Keep the pictures out, please, and set down every record exactly.

START Records for processing

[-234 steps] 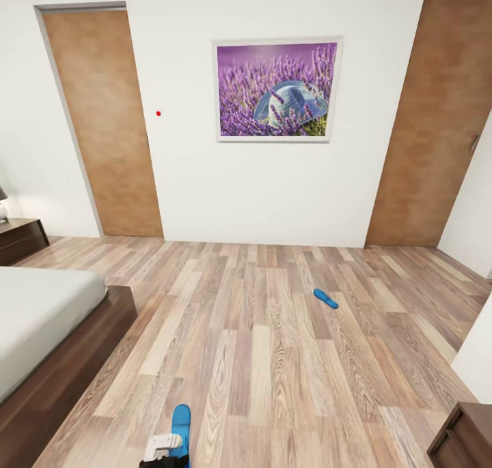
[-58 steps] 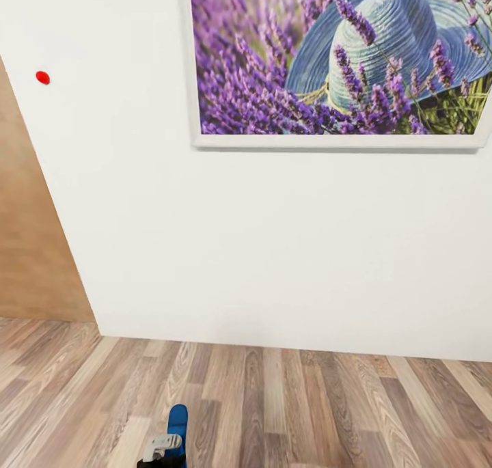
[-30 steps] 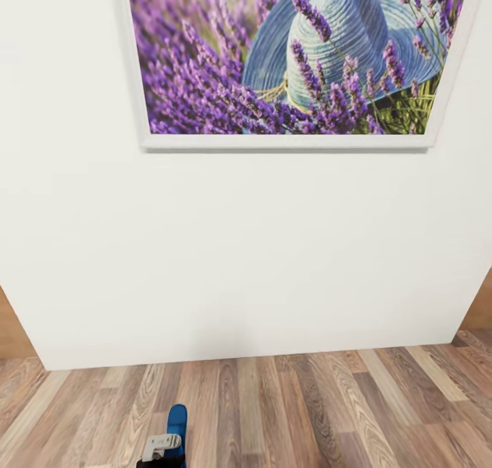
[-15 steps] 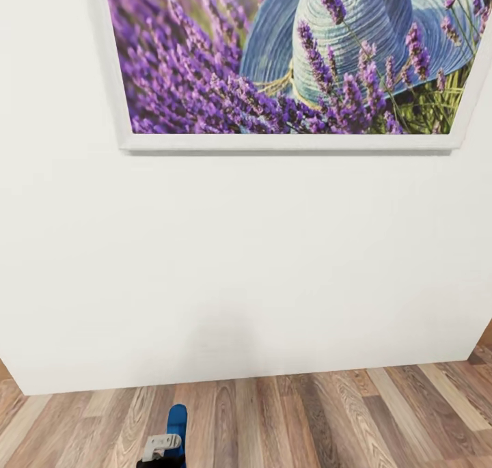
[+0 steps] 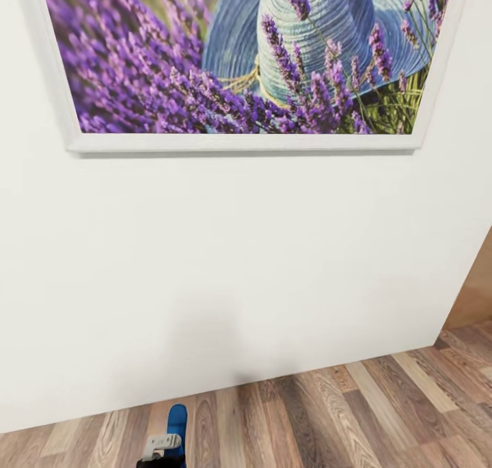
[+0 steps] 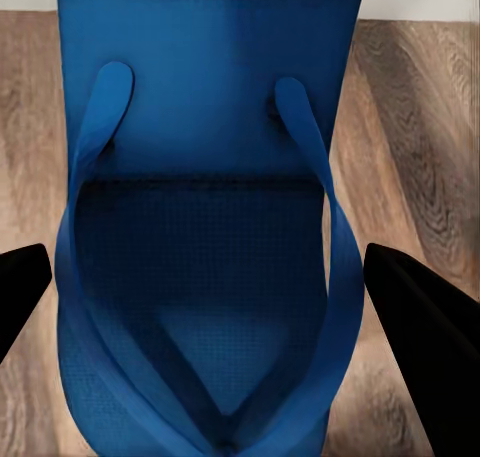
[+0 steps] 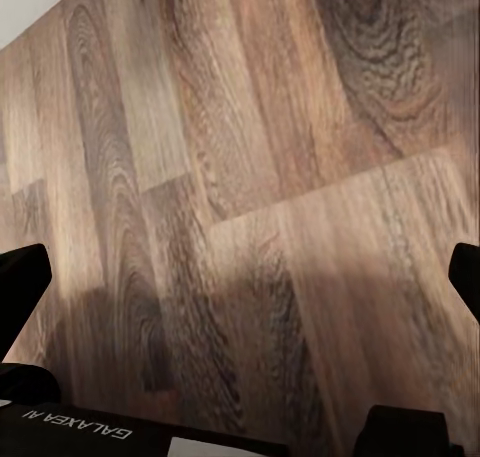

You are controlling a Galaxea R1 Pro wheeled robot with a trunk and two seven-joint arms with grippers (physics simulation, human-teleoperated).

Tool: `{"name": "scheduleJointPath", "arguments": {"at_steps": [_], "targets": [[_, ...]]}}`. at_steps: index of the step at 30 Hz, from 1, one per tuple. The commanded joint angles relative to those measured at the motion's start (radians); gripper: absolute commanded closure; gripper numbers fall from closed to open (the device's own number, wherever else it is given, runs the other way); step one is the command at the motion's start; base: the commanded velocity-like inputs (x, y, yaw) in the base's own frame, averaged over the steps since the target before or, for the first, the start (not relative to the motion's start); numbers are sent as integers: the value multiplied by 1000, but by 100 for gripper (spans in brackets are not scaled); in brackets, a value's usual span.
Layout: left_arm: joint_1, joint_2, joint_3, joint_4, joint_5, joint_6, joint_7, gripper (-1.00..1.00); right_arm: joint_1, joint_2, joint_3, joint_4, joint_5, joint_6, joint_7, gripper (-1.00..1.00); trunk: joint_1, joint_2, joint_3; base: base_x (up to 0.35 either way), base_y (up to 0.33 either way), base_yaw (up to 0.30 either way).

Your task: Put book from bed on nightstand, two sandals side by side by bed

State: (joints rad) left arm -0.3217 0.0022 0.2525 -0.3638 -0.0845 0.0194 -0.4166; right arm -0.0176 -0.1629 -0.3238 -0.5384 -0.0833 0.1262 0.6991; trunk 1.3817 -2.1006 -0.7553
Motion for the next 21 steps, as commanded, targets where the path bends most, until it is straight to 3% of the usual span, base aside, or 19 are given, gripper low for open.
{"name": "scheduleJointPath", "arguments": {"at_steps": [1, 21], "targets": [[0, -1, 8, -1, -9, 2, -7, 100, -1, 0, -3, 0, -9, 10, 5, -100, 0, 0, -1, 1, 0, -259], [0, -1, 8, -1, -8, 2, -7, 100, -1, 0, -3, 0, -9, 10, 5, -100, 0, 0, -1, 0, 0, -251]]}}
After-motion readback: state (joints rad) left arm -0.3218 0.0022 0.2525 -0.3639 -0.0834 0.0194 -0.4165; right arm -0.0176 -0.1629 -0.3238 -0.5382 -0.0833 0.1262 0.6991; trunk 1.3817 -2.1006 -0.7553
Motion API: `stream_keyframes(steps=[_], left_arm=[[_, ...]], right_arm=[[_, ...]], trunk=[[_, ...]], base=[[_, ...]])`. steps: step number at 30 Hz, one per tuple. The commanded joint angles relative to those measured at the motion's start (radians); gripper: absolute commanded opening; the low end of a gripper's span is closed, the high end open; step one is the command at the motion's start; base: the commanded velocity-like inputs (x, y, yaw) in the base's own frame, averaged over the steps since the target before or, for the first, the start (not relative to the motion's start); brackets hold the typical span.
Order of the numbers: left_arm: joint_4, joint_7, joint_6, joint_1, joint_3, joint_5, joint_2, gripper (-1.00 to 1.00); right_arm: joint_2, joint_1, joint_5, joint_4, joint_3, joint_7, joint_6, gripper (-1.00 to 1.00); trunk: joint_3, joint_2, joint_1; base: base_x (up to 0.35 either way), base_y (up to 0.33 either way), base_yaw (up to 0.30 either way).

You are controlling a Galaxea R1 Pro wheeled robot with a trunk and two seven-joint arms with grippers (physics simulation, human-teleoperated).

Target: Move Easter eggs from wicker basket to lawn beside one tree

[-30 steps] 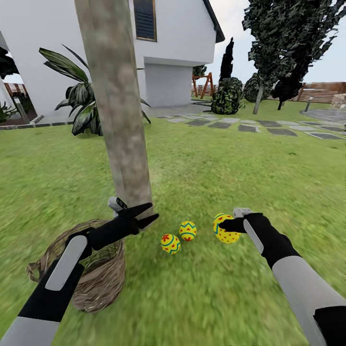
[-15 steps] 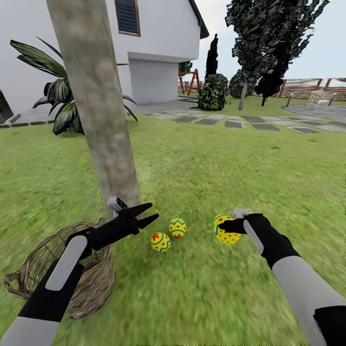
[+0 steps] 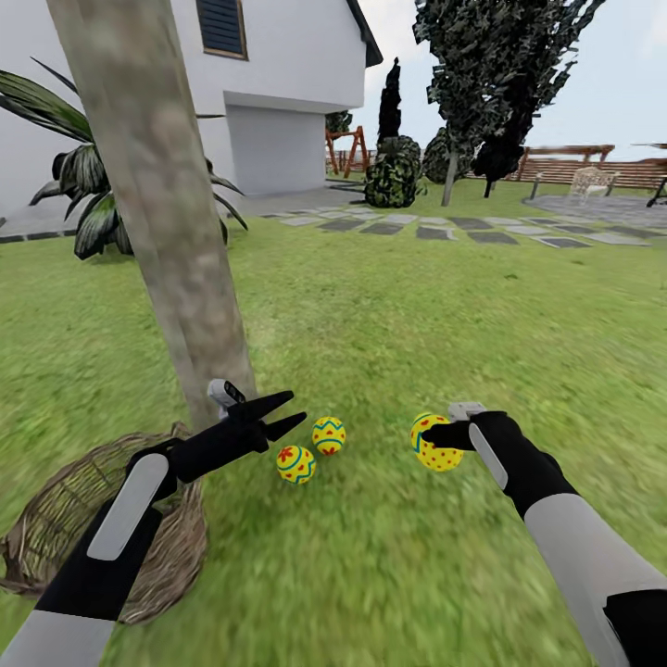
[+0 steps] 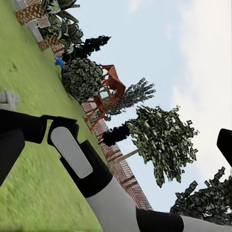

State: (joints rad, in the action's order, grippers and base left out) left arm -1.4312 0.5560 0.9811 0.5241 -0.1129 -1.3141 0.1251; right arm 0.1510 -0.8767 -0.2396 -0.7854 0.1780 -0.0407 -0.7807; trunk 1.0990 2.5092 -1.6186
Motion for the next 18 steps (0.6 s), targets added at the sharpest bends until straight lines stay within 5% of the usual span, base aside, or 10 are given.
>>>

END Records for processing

§ Answer to this problem
[-234 steps] 
[-58 steps] 
[-30 steps] 
[-15 steps] 
[+0 steps] 
[+0 steps] 
[+0 steps] 

You are controlling a Galaxea R1 Pro wheeled robot with a trunk and two seven-joint arms with grippers (physics simulation, human-teleoperated).

Tool: `{"name": "scheduleJointPath", "arguments": {"at_steps": [_], "targets": [[_, ...]]}}`. at_steps: index of the step at 30 Hz, from 1, one per tuple. The commanded joint angles relative to those measured at the motion's start (radians); gripper: absolute commanded closure; gripper numbers fall from closed to open (the device's own number, wherever else it is given, runs the other way); step one is the command at the motion's start; base: the commanded velocity-like inputs (x, y, yaw) in the base's own frame, averaged over the steps since the target before or, for the first, the start (not relative to the motion's start); numbers are sent as integers: the value multiplied by 1000, but by 100 for gripper (spans in brackets are not scaled); in brackets, a value's usual span.
Layout: left_arm: joint_1, joint_2, joint_3, joint_4, joint_5, joint_6, joint_7, gripper (-1.00..1.00); right_arm: joint_1, joint_2, joint_3, joint_4, joint_5, joint_6, joint_7, gripper (-1.00..1.00); trunk: joint_1, joint_2, joint_3; base: base_x (up to 0.35 either way), base_y (up to 0.33 either way), base_yaw (up to 0.30 either way).

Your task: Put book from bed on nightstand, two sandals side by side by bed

State: (joints rad) left arm -0.3217 0.0022 0.2525 -0.3638 -0.0845 0.0194 -0.4166; right arm -0.0176 -0.1629 -0.3238 -0.5384 -0.0833 0.1262 0.6991; trunk 1.3817 -2.1006 -0.7553
Motion for the next 21 steps, as commanded, targets where the path bends most, until it is straight to 3% of the usual span, base aside, or 19 are given, gripper low for open.
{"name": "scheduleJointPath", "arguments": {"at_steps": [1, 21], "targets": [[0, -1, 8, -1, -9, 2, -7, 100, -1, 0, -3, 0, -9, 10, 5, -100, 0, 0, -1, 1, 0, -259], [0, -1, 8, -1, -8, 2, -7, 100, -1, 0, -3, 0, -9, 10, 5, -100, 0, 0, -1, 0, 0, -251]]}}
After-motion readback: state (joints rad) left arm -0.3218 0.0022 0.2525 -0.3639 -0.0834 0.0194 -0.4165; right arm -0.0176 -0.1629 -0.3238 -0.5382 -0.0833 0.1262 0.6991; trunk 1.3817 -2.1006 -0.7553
Motion API: `stream_keyframes(steps=[_], left_arm=[[_, ...]], right_arm=[[_, ...]], trunk=[[_, ...]], base=[[_, ...]])`. steps: step number at 30 Hz, one per tuple. The commanded joint angles relative to those measured at the motion's start (radians); gripper: absolute commanded opening; the low end of a gripper's span is closed, the high end open; step one is the command at the motion's start; base: the commanded velocity-like inputs (x, y, yaw) in the base's own frame, averaged over the steps since the target before or, for the first, the start (not relative to the motion's start); brackets hold the typical span.
Order of the numbers: left_arm: joint_4, joint_7, joint_6, joint_1, joint_3, joint_5, joint_2, gripper (-1.00 to 1.00); right_arm: joint_2, joint_1, joint_5, joint_4, joint_3, joint_7, joint_6, gripper (-1.00 to 1.00); trunk: joint_3, joint_2, joint_1; base: base_x (up to 0.35 either way), base_y (up to 0.33 either way), base_yaw (up to 0.30 either way).

You are controlling a Galaxea R1 Pro wheeled robot with a trunk and two seven-joint arms with grippers (physics simulation, human-teleoperated).

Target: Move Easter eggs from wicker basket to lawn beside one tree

[-30 steps] 
[-15 steps] 
[+0 steps] 
[+0 steps] 

State: (joints rad, in the action's order, grippers and base left out) left arm -1.4312 0.5560 0.9811 0.5241 -0.1129 -1.3141 0.1251; right arm 0.1510 -0.8767 -0.2396 -0.7854 0.1780 -0.0407 -0.7807; trunk 1.0990 2.5092 -1.6186
Motion for the next 18 steps (0.6 s), targets added at the sharpest bends until straight lines stay within 5% of the usual span, base aside, or 10 are given.
>>>

Thus the exercise is complete.